ASHRAE Takes a Look at Separate IAQ Standards

Indoor-air-quality technical committee members from the American Society of Heating, Refrigerating and Air-Conditioning Engineers (ASHRAE) recently conducted sessions at the ASHRAE winter meeting in Atlantic City to discuss whether separate standards need to be created for both hospitality and industrial facilities.

01/18/2002


Indoor-air-quality technical committee members from the American Society of Heating, Refrigerating and Air-Conditioning Engineers (ASHRAE) recently conducted sessions at the ASHRAE winter meeting in Atlantic City to discuss whether separate standards need to be created for both hospitality and industrial facilities.
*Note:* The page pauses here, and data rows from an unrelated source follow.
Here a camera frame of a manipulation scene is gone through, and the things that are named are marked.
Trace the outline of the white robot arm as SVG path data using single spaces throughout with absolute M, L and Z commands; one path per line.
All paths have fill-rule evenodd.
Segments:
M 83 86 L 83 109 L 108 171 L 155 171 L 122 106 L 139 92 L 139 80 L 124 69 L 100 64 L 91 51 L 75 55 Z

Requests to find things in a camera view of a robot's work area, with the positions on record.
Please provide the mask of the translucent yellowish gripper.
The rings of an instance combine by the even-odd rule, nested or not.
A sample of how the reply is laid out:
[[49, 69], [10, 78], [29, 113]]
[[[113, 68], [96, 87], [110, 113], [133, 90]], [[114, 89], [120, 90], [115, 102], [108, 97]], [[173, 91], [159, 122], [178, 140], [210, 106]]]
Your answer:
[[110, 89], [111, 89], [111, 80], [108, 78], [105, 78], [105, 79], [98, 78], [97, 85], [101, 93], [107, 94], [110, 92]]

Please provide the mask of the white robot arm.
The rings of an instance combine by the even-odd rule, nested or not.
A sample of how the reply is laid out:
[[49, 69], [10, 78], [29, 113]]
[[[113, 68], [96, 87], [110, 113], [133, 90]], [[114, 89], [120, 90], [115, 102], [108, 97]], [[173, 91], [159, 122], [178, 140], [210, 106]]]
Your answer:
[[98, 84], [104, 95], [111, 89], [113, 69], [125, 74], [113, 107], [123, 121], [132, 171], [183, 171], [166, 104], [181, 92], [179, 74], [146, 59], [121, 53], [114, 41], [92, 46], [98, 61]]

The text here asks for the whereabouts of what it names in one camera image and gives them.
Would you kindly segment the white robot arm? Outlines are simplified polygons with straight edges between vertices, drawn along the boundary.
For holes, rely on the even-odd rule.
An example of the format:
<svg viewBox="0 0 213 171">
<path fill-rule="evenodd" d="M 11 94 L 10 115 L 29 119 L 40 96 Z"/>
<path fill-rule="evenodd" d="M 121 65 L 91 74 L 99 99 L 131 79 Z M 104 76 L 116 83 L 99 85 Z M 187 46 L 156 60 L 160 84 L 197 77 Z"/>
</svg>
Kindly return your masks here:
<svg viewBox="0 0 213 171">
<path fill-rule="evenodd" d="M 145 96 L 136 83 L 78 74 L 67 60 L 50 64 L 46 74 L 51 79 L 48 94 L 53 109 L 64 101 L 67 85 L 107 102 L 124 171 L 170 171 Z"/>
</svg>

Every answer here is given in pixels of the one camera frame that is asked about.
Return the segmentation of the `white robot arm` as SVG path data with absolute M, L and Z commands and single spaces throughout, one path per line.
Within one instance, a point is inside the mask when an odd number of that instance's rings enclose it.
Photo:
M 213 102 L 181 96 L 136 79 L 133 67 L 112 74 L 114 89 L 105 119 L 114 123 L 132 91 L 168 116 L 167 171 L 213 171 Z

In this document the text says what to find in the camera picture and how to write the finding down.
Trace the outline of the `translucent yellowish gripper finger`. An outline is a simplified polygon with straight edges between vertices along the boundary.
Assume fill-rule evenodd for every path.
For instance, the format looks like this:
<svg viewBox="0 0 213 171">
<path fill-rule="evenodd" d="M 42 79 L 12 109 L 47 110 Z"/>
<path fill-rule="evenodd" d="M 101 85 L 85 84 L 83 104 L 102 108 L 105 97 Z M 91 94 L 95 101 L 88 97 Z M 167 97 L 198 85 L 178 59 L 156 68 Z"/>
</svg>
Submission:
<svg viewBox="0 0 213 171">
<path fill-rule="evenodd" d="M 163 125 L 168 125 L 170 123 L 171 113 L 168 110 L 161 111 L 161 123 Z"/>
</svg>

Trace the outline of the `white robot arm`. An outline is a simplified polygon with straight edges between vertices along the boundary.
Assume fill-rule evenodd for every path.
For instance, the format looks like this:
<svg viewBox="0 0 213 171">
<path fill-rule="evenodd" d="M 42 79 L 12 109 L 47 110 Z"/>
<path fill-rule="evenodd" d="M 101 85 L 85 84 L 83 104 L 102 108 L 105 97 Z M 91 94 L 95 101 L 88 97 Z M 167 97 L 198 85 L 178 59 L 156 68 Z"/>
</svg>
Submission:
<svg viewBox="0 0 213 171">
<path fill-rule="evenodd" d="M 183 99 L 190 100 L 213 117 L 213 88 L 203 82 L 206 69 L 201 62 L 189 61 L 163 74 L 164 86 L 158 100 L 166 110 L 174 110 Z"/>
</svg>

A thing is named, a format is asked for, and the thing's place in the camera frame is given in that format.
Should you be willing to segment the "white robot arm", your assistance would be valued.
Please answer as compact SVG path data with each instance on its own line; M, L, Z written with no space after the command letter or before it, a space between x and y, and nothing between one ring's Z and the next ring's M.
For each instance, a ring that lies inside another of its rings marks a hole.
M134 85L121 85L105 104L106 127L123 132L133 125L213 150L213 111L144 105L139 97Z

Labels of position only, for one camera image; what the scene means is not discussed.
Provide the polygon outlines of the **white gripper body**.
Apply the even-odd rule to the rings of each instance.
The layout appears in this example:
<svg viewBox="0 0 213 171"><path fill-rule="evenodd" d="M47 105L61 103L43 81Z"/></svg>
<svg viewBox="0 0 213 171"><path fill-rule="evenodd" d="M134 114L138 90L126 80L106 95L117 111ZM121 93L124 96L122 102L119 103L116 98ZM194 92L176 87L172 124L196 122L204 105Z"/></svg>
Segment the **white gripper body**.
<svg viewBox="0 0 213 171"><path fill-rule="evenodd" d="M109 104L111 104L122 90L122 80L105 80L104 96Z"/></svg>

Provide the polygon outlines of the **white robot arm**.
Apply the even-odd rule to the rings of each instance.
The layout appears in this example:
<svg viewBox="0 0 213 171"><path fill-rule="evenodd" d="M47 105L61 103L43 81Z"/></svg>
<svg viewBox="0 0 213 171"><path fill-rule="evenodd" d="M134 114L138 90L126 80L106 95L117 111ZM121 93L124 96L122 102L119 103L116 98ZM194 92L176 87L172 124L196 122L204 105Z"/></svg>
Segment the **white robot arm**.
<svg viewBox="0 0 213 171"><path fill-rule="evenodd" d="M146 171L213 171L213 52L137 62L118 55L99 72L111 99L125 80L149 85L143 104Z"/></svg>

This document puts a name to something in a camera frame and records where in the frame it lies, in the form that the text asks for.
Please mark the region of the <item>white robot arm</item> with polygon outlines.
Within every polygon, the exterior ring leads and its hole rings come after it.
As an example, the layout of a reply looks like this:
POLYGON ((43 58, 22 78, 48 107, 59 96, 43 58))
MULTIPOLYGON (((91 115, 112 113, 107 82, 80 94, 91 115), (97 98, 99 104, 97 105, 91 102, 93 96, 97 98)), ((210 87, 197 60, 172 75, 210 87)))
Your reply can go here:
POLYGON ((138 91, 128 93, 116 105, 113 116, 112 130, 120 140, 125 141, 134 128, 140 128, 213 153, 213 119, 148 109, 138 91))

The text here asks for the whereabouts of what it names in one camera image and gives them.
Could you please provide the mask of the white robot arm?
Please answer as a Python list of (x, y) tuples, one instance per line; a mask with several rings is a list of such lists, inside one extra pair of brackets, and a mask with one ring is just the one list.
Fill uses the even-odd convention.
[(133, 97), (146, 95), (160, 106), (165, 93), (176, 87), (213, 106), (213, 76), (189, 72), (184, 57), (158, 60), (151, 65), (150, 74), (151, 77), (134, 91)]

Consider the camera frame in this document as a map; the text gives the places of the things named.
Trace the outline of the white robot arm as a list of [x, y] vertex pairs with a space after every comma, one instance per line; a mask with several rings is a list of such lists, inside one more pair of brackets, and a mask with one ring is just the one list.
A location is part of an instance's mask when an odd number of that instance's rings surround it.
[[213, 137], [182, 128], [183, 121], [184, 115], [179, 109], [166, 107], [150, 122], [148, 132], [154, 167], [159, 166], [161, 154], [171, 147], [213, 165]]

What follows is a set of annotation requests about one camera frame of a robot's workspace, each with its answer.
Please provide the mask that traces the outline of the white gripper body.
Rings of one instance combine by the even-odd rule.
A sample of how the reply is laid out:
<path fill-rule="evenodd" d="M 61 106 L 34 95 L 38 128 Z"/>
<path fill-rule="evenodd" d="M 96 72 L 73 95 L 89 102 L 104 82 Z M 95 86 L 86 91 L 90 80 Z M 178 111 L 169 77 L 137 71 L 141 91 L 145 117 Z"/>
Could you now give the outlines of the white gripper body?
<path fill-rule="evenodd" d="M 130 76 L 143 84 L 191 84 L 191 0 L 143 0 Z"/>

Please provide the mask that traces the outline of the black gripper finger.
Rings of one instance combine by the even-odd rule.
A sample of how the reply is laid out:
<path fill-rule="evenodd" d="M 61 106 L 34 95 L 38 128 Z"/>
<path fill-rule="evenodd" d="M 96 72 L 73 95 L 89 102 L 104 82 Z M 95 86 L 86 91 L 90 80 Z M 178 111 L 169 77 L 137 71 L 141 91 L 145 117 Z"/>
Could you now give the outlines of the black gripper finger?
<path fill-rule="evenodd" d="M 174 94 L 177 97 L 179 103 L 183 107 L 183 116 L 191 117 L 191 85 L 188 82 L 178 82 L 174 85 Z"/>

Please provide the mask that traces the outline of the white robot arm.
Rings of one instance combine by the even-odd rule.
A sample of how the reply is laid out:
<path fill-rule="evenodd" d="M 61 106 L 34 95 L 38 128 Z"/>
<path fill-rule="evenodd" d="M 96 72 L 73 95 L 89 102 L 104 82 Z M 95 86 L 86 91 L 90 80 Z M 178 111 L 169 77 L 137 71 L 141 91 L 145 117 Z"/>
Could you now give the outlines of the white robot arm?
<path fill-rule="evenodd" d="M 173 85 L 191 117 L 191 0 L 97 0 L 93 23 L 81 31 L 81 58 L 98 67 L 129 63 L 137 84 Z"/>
Currently, ANSI/ASHRAE Standard 62.1-2001, Ventilation for Acceptable Indoor Air Quality , offers general guidelines for all non-residential facilities, but the question has been raised whether the nature of hospitality and industrial facilities necessitate separate standards.

For example, in an office building, indoor-air-quality standards dictate if and when an employee can smoke; however, in a hospitality establishment, it may not be in the restaurant or hotel's best interest to restrict smoking.

"A one-size-fits-all approach is not appropriate," commented ASHRAE Member Elia Sterling.

At the same time, committee chair Andy Persily, Ph.D., and committee member Steven Taylor, P.E., point out that representatives from the hospitality industry serve on the committee—and 75% of the committee's members have worked on hospitality projects—yet no clear need for a separate standard has been identified.

As for industrial facilities, some ASHRAE members noted that regulating an industrial environment to be as clean as an office is not realistic. Consequently, Standard 62.1 doesn't provide helpful guidelines.

According to Persily, the committee has recognized this need, yet the complicated nature of industrial spaces has made it difficult to establish such guidelines.